YOUR INSTRUCTIONS
Only the lines from the top of the data through the line with "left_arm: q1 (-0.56" should be repeated, each exactly as written.

INPUT DATA
▬▬▬

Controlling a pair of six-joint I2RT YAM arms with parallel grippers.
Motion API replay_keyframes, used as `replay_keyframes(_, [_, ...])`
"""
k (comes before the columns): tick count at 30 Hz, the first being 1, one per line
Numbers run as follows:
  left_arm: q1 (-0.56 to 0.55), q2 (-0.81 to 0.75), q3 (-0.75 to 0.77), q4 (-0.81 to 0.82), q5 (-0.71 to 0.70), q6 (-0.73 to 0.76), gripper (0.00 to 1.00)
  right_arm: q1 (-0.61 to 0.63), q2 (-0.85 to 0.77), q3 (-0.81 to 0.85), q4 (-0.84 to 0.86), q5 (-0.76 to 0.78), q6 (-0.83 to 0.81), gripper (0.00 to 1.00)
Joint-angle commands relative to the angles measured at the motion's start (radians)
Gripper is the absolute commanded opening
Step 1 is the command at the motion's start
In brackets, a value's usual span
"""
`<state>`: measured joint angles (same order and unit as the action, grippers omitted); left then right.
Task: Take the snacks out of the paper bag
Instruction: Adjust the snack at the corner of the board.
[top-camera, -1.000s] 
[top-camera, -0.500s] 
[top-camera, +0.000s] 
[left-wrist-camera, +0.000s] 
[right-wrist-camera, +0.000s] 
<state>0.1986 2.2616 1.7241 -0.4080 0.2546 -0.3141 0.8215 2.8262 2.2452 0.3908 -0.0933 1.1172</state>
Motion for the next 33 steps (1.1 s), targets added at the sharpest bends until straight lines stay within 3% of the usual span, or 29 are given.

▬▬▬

ANSWER AREA
Controlling a pair of six-joint I2RT YAM arms with parallel grippers.
Motion API replay_keyframes, used as `replay_keyframes(_, [_, ...])`
"""
k (comes before the columns): tick count at 30 Hz, the first being 1, one per line
Numbers run as follows:
  left_arm: q1 (-0.56 to 0.55), q2 (-0.81 to 0.75), q3 (-0.75 to 0.77), q4 (-0.81 to 0.82), q5 (-0.71 to 0.70), q6 (-0.73 to 0.76), gripper (0.00 to 1.00)

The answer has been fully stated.